『影武者徳川家康』隆慶一郎

隆慶一郎の略歴

隆慶一郎(りゅう・けいいちろう、1923年~1989年)
時代小説家。脚本家。
東京生まれ。東京市赤坂尋常小学校を卒業。同志社中学校を卒業。第三高等学校文科丙類を繰り上げ卒業。東京大学文学部仏文科を卒業。本名は、池田一朗(いけだ・いちろう)。

『影武者徳川家康』の目次

【上巻】
関ヶ原
大津城
敗者
異邦人
伏見城
江戸
源氏長者

【中巻】
千姫
変転
大御所
駿府
偃武

【下巻】
大坂和平
反撃
キリシタン禁令
大坂冬の陣
大坂夏の陣
終焉
あとがき
解説 縄田一男

概要

1993年8月25日に発行。上中下巻。新潮文庫。

1989年5月に新潮社から上下巻の単行本として発行されたものを文庫化。

もともとは1986年1月4日から1988年11月30日まで「静岡新聞」に連載されたもの。

かなりの長編であり、文庫でも上巻が639ページ、中巻が564ページ、下巻が解説を含めて535ページといった構成。

物語は、1600年の関ヶ原の戦い以降の徳川家康(とくがわ・いえやす、1543年~1616年)を中心とした時代小説。

実は、徳川家康は、関ヶ原の戦いで暗殺されて、影武者であった人物が、入れ替わって、その後の徳川幕府を築き上げたのではないか。

という作者である隆慶一郎の仮説から、歴史を再構築したもの。

主人公となるのは、影武者の世良田二郎三郎元信(せらだじろうさぶろうもとのぶ)。

徳川家康の顔、体躯などが酷似していて、徳川家康の近くで、思考や行動を見聞きし、影武者としての役割を全うしようとする。

しかし、関ヶ原の戦いで、本物の徳川家康は暗殺されてしまう。

そのため、影武者であった世良田二郎三郎元信が、本物の徳川家康に成り代わって、その後の戦後処理から、徳川幕府の礎を築いていく物語。

主要な歴史上の登場人物は以下の通り。

家康の側室・お梶の方(おかじのかた、1578年~1642年)。

豊臣氏の家臣・石田三成(いしだ・みつなり、1560年~1600年)。

三成の参謀・島左近(しま・さこん、1540年~1600年)。

家康の家臣・本多正信(ほんだ・まさのぶ、1538年~1616年)。

徳川氏の家臣・本多忠勝(ほんだ・ただかつ、1548年~1610年)など。

その他にも、箱根山一帯に勢力を持つ関東の忍びの集団・風魔衆や江戸幕府の兵法指南役となる柳生家など。

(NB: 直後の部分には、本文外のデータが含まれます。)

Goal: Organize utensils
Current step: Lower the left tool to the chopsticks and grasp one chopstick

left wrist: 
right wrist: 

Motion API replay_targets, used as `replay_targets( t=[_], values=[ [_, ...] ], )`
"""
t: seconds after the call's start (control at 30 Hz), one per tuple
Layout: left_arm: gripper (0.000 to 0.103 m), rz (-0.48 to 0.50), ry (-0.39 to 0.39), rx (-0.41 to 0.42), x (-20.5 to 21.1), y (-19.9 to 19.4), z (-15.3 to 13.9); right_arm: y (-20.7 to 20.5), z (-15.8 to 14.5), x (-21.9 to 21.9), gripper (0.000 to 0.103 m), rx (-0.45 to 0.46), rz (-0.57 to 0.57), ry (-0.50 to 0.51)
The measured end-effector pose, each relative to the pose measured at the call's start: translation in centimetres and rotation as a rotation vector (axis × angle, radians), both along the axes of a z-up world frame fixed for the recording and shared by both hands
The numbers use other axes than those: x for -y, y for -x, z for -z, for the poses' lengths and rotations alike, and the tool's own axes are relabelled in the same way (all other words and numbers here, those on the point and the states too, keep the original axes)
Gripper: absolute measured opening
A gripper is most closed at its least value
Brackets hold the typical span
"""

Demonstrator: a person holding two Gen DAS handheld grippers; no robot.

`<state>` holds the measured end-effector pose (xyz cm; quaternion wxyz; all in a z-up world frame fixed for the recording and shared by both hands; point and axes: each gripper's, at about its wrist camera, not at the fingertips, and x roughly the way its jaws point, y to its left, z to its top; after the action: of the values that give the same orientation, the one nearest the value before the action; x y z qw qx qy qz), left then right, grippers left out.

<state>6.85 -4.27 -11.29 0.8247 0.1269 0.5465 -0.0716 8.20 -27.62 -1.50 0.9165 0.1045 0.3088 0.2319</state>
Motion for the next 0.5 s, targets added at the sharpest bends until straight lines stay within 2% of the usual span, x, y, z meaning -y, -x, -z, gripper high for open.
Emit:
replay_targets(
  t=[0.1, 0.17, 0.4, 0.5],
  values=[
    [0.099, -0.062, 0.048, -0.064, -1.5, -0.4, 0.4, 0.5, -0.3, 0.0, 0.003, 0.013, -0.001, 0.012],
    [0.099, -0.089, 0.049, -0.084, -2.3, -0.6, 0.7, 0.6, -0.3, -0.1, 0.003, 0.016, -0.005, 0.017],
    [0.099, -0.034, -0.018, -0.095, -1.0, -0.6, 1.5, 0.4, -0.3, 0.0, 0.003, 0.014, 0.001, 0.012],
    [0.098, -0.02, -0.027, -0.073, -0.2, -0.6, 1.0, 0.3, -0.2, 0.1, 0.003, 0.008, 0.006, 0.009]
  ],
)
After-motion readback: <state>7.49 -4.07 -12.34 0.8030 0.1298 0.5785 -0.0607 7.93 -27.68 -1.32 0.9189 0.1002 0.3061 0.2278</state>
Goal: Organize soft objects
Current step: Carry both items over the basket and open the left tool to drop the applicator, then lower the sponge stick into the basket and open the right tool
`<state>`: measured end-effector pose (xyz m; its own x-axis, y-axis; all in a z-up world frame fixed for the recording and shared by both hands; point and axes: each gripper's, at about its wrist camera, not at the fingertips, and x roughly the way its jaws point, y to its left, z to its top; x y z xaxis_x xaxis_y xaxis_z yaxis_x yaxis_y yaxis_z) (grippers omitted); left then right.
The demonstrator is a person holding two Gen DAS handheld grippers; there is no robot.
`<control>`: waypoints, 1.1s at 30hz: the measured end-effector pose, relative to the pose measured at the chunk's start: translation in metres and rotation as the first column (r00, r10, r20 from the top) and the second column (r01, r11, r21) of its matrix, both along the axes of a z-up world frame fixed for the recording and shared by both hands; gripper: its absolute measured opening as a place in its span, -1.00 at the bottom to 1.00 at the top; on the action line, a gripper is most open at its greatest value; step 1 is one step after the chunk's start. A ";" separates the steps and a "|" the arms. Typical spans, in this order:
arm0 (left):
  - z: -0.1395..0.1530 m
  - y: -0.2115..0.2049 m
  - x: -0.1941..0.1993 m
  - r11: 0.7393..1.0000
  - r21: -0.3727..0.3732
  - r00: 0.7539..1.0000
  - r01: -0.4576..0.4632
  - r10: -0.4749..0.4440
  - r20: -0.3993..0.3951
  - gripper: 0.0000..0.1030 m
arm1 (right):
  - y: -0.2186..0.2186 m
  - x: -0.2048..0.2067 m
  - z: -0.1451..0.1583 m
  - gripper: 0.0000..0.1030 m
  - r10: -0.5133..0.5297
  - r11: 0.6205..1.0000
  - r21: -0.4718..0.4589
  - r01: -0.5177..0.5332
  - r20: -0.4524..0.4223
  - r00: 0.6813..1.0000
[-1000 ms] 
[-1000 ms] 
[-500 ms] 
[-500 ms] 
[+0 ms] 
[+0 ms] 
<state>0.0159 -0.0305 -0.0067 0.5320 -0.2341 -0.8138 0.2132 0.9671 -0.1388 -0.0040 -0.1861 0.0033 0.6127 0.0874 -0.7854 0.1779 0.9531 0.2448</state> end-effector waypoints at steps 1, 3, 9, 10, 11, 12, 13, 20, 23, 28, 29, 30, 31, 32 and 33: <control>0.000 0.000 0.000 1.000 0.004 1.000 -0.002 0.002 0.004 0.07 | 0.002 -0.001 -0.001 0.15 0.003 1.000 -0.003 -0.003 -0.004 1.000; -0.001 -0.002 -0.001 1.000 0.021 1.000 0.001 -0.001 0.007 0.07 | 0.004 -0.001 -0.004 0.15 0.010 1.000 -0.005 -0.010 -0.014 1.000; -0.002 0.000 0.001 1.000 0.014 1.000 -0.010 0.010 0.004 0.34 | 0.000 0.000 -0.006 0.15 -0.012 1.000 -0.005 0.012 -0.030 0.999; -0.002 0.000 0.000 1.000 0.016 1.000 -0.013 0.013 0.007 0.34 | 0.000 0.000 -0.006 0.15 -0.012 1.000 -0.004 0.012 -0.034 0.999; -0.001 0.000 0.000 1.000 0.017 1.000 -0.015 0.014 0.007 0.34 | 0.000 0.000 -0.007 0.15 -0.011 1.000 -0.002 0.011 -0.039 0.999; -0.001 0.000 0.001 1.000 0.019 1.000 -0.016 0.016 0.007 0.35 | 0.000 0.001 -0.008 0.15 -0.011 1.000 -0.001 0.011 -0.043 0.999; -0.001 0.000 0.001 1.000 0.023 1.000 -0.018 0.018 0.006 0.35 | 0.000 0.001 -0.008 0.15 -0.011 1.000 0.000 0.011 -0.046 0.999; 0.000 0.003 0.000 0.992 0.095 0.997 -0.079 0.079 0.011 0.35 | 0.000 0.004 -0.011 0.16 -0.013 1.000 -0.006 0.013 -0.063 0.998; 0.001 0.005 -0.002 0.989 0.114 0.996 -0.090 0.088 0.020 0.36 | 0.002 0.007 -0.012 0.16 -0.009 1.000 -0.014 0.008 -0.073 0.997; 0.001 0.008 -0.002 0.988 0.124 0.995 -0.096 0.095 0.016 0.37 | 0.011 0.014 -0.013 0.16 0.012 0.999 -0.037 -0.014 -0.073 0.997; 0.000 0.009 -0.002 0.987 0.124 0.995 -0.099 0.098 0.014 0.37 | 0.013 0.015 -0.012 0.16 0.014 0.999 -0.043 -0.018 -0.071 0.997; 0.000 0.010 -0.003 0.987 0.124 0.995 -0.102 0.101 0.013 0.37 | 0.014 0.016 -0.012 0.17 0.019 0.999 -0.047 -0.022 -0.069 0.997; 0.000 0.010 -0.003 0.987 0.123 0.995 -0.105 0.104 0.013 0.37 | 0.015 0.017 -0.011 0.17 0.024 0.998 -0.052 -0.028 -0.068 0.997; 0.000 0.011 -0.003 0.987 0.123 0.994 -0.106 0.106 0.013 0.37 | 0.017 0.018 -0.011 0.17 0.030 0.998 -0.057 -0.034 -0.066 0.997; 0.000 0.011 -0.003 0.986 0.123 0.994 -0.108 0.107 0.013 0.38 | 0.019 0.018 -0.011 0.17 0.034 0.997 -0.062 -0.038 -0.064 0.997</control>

さまざまな組織や一族、人物たちが次から次へと出てきて、物語を重厚に複層的に織り成していく。

時折、史実に基づく記述も入る。物語の流れを断ち切らないような形で、自然に入って来る。むしろ、物語を補強し、新たな推進力を与えるかのように。

実際の徳川家康の死は、秘密のままなのか。その秘密は暴かれてしまうのか。徳川家康に成り代わった、影武者である世良田二郎三郎元信の過去と江戸幕府の未来。

現実味を帯びた時代小説を堪能できる作品である。

感想

「週刊少年ジャンプ」でも漫画として掲載されていた『影武者徳川家康』。原作は、この隆慶一郎が書き上げた時代小説である。

「あとがき」に詳しく書かれているが、作者の隆慶一郎は、関ヶ原の戦いの前と後との徳川家康の行動の違いに疑問を抱いていた。

そのような折に出合ったのが、教育者・村岡素一郎(むらおか・もといちろう、1850年~1932年)が、1902年に刊行した『史疑 德川家康事蹟』。徳川家康の影武者説について書かれたものである。

ちなみに、2008年に新版と題して『史疑 德川家康事蹟』を作家の榛葉英治(しんば・えいじ、1912年~1999年)が現代語訳した『史疑 德川家康』が発売されている。

史実や史料、当時の最新の歴史研究の成果などが織り込まれた『影武者徳川家康』

大長編作品であり、さまざまな登場人物が出てくるが、どの登場人物たちも魅力的、あるいは際立った人物造形がなされている。

さらに実は、他の隆慶一郎の作品との関連などもある。『吉原御免状』『かくれさと苦界行』など。隆慶一郎のファンはもちろん楽しめるが、歴史好きの人などにも、非常にオススメである。

ちなみに「解説」は、文芸評論家の縄田一男(なわだ・かずお、1958年~)。熱海にある隆慶一郎のお墓参りについての記述も載っている。

「あとがき」「解説」も、存分に楽しめる文庫三巻である。